In short, the blue sections “stretched/etiolated,” while the orange and pink spots had the most risk of leaf crisping. The pink spots especially: even with enough water, crispiness struck here—something new to watch out for.

Looking Good
A Indoors with LED Best Position/Crystal Obtuza/By far the plumpest, glossiest Haworthia in the test
A Indoors with LED Best Position/Dodson Purple Obtuza/Also the best-looking Dodson of all the environments (although a bit more gloss would be nice)
E Indoors, beside LED in darkness/Red-Line Lens Obtuza/Healthy green and plump
G Outdoors, bottom of stacking basket/Black Obtuza/Even glossier than the Dodson above
G Outdoors, bottom of stacking basket/Amber Gyoku/Bursting with health; it would get more of the “amber” orange color with a touch of sunburn
I Bright window, misted daily/Dodson Purple Obtuza/Plump and shiny like sample A
Sunburn
F South-facing window/Crystal Obtuza/Still plump, but leaves got reddish-brown and lost some sheen
Crispy
F South-facing window/Dodson Purple Obtuza/Leaves turned crispy even though it was watered; no recovery
D Indoors, darkest corner/Direct LED/Dodson Purple Obtuza & Red-Line Lens Obtuza/Even though it’s the same tray as E, too-strong light from the LED made it crispy
B Next to best LED spot, outside tray/Dodson Purple Obtuza/Obvious signs of dryness wrinkled leaves, though new leaves look healthy and may recover after watering
Etiolated/Stretched
H Kitchen, misted/Dodson Purple Obtuza/Leaves are spaced out with visible green gaps—slightly "stretched"
C Indoors, no LED/Gyoku/Super stretched. Too much water + not enough light is a no-go.

Conclusion

Here are the two takeaways from the experiment.

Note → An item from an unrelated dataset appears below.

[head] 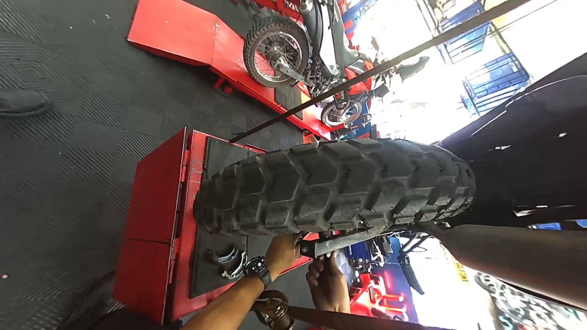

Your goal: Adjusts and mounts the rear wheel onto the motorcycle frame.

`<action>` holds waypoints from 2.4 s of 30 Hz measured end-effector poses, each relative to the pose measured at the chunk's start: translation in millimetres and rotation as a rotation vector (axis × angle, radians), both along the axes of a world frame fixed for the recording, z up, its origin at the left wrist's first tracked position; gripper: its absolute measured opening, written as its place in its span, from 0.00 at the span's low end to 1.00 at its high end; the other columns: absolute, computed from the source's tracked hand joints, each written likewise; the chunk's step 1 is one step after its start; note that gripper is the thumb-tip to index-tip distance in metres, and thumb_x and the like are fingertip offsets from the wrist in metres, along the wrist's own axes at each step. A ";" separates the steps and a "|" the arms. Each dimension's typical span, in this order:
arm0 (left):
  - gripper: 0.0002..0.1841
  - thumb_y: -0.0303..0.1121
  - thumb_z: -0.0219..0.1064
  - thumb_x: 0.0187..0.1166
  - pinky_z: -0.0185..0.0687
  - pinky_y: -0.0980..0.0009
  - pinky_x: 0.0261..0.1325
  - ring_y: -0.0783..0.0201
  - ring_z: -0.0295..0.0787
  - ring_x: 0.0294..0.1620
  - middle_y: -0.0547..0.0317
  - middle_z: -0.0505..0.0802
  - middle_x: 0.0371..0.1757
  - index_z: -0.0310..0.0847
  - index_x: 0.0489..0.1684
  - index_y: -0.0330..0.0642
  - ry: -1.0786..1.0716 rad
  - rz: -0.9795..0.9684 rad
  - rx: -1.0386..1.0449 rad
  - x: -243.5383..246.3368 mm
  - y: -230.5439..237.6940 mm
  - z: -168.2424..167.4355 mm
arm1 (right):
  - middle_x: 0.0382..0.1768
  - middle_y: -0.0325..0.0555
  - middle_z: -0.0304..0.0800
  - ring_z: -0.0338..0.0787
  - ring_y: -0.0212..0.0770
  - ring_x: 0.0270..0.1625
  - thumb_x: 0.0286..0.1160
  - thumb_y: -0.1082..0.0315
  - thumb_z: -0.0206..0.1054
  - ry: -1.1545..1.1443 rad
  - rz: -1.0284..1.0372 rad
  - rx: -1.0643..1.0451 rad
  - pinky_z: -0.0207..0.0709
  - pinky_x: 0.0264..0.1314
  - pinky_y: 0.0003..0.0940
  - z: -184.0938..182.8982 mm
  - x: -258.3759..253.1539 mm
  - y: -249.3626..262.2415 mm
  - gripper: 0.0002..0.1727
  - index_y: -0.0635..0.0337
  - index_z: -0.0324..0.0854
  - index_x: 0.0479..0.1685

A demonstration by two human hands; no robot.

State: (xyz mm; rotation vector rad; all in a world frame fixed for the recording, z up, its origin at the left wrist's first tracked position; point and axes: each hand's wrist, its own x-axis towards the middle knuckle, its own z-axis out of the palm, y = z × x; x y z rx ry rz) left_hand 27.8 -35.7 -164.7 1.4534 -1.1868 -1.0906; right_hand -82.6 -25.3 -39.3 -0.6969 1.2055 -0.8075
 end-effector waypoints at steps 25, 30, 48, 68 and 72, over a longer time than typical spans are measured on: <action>0.19 0.38 0.56 0.88 0.76 0.50 0.75 0.52 0.86 0.70 0.52 0.90 0.66 0.83 0.71 0.49 0.044 -0.058 0.076 3.1 0.3 -3.2 | 0.33 0.43 0.91 0.92 0.33 0.30 0.67 0.68 0.75 1.207 0.152 -1.124 0.89 0.31 0.31 -23.5 -18.0 -4.9 0.10 0.65 0.86 0.42; 0.19 0.39 0.56 0.87 0.76 0.51 0.77 0.54 0.85 0.71 0.53 0.91 0.66 0.84 0.69 0.49 0.059 -0.036 0.058 0.4 -1.5 -4.4 | 0.41 0.53 0.92 0.95 0.46 0.39 0.91 0.64 0.53 0.700 -0.007 -0.594 0.91 0.35 0.41 -11.5 -0.3 14.9 0.15 0.68 0.76 0.58; 0.18 0.38 0.55 0.87 0.78 0.51 0.73 0.54 0.87 0.67 0.53 0.91 0.63 0.83 0.70 0.50 0.065 -0.011 0.086 -2.1 2.7 -4.7 | 0.25 0.45 0.86 0.85 0.37 0.23 0.96 0.47 0.33 0.333 0.059 -0.093 0.78 0.22 0.30 8.8 -2.4 3.4 0.34 0.61 0.80 0.40; 0.23 0.29 0.65 0.83 0.84 0.53 0.70 0.54 0.87 0.67 0.49 0.89 0.66 0.70 0.77 0.38 1.466 -0.186 0.041 -7.0 32.2 18.5 | 0.47 0.51 0.90 0.94 0.45 0.43 0.91 0.61 0.56 0.298 -0.193 -0.332 0.90 0.40 0.42 0.8 -3.0 17.4 0.14 0.63 0.73 0.61; 0.19 0.24 0.66 0.81 0.87 0.62 0.61 0.60 0.91 0.53 0.53 0.92 0.55 0.73 0.70 0.38 1.490 -0.151 0.031 -9.0 27.5 28.2 | 0.15 0.41 0.82 0.78 0.33 0.12 0.90 0.34 0.24 0.223 0.080 0.075 0.74 0.14 0.28 14.9 -4.2 -4.0 0.46 0.62 0.82 0.42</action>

Crispy leaves: It's either lack of water, or too much sun

I used to think crispy, shriveled Haworthia = simply not enough water. But too much sun can also do it! I used to keep watering and misting every time a plant got crispy, but no matter how much water, if the light is too strong, it won’t help. On the flip side, even with less water, Haworthia stayed plump in shadier, slightly breezy spots.

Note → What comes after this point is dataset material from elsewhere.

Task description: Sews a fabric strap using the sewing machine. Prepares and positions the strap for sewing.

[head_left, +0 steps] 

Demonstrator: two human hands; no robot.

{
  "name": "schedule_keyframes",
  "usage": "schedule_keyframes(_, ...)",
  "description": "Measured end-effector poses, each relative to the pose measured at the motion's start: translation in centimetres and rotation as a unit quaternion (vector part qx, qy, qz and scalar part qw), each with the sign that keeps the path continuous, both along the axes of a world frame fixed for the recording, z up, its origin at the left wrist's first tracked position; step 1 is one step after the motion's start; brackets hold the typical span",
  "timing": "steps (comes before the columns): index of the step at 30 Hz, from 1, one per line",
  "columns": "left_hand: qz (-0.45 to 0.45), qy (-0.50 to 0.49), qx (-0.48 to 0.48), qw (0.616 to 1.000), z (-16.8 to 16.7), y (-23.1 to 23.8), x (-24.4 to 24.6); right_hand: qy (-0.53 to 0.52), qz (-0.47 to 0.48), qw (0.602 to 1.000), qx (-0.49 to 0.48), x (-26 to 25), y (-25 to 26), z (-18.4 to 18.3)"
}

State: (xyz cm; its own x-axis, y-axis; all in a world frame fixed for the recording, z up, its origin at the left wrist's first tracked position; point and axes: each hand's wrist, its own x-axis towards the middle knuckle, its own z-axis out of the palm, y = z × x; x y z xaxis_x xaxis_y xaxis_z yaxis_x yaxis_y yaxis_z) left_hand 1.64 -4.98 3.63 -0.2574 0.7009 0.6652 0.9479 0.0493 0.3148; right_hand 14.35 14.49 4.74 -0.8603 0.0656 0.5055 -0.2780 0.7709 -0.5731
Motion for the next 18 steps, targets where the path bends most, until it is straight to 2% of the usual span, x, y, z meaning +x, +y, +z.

If your plant isn’t plumping up despite watering, try boldly moving it to a shadier spot.

Red-Line Lens in an in-between spot of D and E. Looks a bit wrinkled and tired…
Two weeks after moving to a much darker spot—recovered all that plumpness! Not a trick of the camera; it really is this dim to the naked eye, about 1,000 lux (think north window)
Low light doesn’t always cause stretching

I used to think Haworthia would stretch out if the sun was weak, but that’s not always true. Even in places so dark you’d doubt if Pothos or ferns could survive, some Haworthia got beautifully plump and shiny. I haven’t figured out exactly what conditions cause this yet, but if I can nail down a method, then even the darkest indoor spots—like a desk—could work!

Summary

By the way, "Don’t keep all your succulents in one place—set up spots with different sun exposures” is a basic succulent care tip, even before any talk of comparison experiments.

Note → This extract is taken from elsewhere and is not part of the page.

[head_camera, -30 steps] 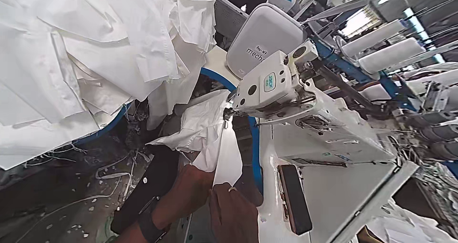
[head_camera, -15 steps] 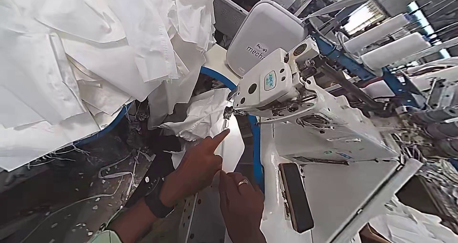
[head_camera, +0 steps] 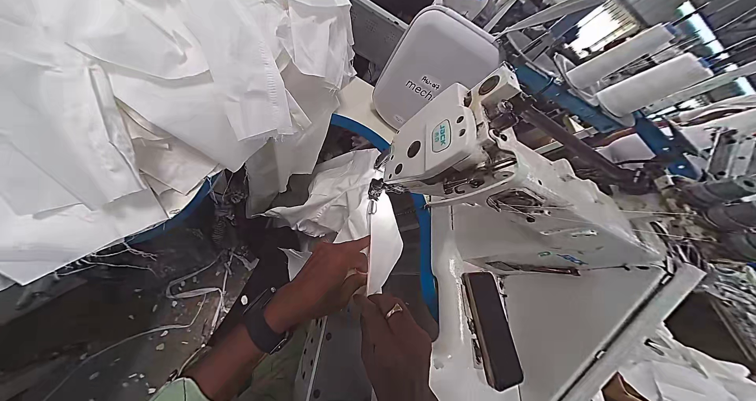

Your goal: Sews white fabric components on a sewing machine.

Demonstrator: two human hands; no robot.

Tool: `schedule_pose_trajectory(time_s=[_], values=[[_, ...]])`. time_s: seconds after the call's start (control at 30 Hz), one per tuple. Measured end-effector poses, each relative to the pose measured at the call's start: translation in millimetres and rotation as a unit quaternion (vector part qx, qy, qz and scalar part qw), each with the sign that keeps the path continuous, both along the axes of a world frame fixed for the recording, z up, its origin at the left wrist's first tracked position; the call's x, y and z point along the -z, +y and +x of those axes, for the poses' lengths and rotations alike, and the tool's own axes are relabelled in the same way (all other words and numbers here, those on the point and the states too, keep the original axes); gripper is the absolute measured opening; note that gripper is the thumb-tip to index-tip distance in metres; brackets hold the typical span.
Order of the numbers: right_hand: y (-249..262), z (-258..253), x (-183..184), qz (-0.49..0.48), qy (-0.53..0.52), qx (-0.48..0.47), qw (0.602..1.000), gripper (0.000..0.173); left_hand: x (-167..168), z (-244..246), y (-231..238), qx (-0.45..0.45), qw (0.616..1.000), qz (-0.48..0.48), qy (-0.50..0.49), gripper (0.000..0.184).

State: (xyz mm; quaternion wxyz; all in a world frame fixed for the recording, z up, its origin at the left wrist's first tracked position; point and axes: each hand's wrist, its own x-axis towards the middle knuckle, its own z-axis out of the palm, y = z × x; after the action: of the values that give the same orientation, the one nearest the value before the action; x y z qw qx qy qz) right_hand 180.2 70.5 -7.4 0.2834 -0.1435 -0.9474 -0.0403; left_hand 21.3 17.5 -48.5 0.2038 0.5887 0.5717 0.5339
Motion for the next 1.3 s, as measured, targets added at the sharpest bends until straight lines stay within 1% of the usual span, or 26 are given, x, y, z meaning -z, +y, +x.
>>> schedule_pose_trajectory(time_s=[0.07,0.17,0.23,0.3,0.33,0.37,0.4,0.43,0.47,0.5,0.57,0.6,0.63,0.7,0.8,0.87,0.93,1.0,1.03,1.1,1.17,1.3], values=[[4,-4,-1,-0.003,-0.002,0.002,1.000,0.019,1,-4,5,0.001,1.000,0.011,0.000,0.017],[19,-14,-5,-0.012,0.009,0.005,1.000,0.018,-1,-8,16,-0.024,0.999,0.027,0.014,0.017],[31,-22,-3,-0.026,0.019,0.011,0.999,0.017,-4,-5,22,-0.063,0.997,0.019,0.047,0.016],[39,-22,-1,-0.057,0.007,0.046,0.997,0.017,-6,1,25,-0.120,0.990,0.003,0.079,0.016],[39,-14,1,-0.093,-0.023,0.077,0.992,0.023,-7,7,23,-0.153,0.984,-0.010,0.090,0.017],[39,-3,4,-0.152,-0.065,0.110,0.980,0.028,-8,12,18,-0.183,0.978,-0.022,0.098,0.018],[41,9,8,-0.225,-0.105,0.132,0.960,0.028,-8,16,12,-0.206,0.973,-0.031,0.100,0.017],[43,21,14,-0.293,-0.132,0.143,0.936,0.020,-6,21,6,-0.223,0.969,-0.035,0.098,0.014],[46,34,20,-0.347,-0.142,0.136,0.917,0.013,-3,26,0,-0.235,0.967,-0.035,0.096,0.013],[49,44,22,-0.367,-0.131,0.106,0.915,0.015,1,32,-3,-0.245,0.965,-0.026,0.091,0.015],[43,45,1,-0.345,-0.104,0.014,0.933,0.017,9,38,-4,-0.249,0.965,-0.001,0.079,0.019],[35,39,-14,-0.317,-0.109,-0.020,0.942,0.017,10,38,-2,-0.237,0.970,-0.001,0.061,0.021],[26,31,-23,-0.278,-0.121,-0.033,0.952,0.020,8,38,-2,-0.221,0.975,-0.010,0.038,0.022],[15,17,-23,-0.202,-0.143,-0.009,0.969,0.022,5,33,-1,-0.213,0.977,-0.018,0.026,0.022],[17,9,-24,-0.159,-0.178,0.062,0.969,0.026,7,30,-3,-0.215,0.976,-0.026,0.021,0.024],[21,7,-31,-0.168,-0.222,0.080,0.957,0.026,7,27,-6,-0.198,0.979,-0.038,0.004,0.023],[29,5,-31,-0.167,-0.226,0.046,0.959,0.026,5,25,-6,-0.187,0.982,-0.040,-0.003,0.024],[35,7,-23,-0.174,-0.202,0.003,0.964,0.025,6,25,-4,-0.185,0.982,-0.031,0.001,0.024],[36,9,-18,-0.179,-0.206,-0.008,0.962,0.024,8,25,-4,-0.186,0.982,-0.024,0.004,0.024],[32,12,-20,-0.210,-0.269,-0.007,0.940,0.021,12,25,-4,-0.192,0.981,-0.002,0.013,0.025],[31,14,-32,-0.232,-0.317,-0.002,0.920,0.021,15,25,-3,-0.198,0.980,0.007,0.014,0.027],[34,15,-36,-0.264,-0.251,-0.011,0.931,0.023,16,27,1,-0.206,0.978,0.019,0.031,0.028]])
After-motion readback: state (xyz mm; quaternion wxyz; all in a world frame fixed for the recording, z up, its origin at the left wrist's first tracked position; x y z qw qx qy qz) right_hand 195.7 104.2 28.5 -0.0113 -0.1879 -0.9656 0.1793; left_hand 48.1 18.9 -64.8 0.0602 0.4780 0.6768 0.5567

Like I said at the start, this approach isn’t just for making Haworthia glossy—you can use it to make Echeveria plump, Agave beefy, or for all sorts of plants. Splitting the same species into different environments takes more time and money, but nothing beats hands-on experience for learning. Especially since “how they grow in your home” is something only you can figure out.

So, I hope you’ll master comparison experiments as a tool to discover what works in your environment!